This past Saturday (July 16th), Corey Helford Gallery proudly unveiled new works from internationally recognized Los Angeles artist and pop surrealist pioneer Camille Rose Garcia. Garcia’s newest series of gothic-psychedelic nature paintings, titled “Phantasmacabre,” is her first solo show in Los Angeles since 2011 and debut the biggest paintings of her career. In addition, this is Garcia’s first show with CHG. More info and images after the jump!
Influenced by the surrealist and deeply symbolic films of Alejandro Jodorowsky, Jungian archetypes, and fairy tales, “Phantasmacabre” depicts a lush and layered symbolic world that explores the realm of memories and dreams.
Mother nature dominates, with fecund, tangly gardens overtaking painful subconscious memes. Candy colors, repeating patterns, and psychedelic symmetry form an underlying organic structure for the paintings. Figurative fragments from children’s books and fairy tales form a deeply personal narrative dominated by various feminine archetypes and villains. The beautiful and the macabre negotiate a delicate balance of creation and destruction.

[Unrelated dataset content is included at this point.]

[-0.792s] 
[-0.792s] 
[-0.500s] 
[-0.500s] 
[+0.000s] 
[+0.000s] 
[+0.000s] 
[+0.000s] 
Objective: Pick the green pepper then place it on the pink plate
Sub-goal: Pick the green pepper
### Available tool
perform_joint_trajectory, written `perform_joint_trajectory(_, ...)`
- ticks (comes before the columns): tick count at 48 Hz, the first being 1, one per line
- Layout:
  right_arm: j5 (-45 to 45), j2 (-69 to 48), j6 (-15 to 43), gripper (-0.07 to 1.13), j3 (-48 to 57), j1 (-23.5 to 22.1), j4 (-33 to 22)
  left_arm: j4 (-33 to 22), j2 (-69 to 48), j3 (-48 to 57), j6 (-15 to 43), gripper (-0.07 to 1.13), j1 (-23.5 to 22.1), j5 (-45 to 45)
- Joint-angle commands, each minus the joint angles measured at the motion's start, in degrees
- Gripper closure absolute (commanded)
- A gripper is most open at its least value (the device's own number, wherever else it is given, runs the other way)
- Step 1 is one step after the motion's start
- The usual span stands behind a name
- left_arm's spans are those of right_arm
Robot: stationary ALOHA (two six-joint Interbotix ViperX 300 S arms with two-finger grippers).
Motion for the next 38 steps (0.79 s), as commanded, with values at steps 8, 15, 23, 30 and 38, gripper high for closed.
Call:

Of her new work, Garcia says: “I’m trying to capture an emotional and psychological landscape where dreams and memory combine to form a personal symbolic language, both unique and universal. I’m interested in the feeling of something beautiful and frightening existing at the same time. Something painful and pleasurable all at once.”
Ghosts and witches, snakes and skulls frame acid-colored fever-dream scenes of wounded goddesses slayed open, fecund gardens growing from their wounds. Vibrant strange gardens populated with insects and dream imagery portray a psychedelic dance between life and death.
She adds, “Most of my work had been about the painful intersection of nature and culture, the rampant destructive nature of the modern world. At times I feel a certain helplessness about the state of the world, and I retreat into beauty, into color, into music. This is the language of the universe, in all of its repeating patterns. This series of paintings is the most personal, but also universal. It is no longer about culture, but of trying to tap into a deeper symbolic language beyond words.”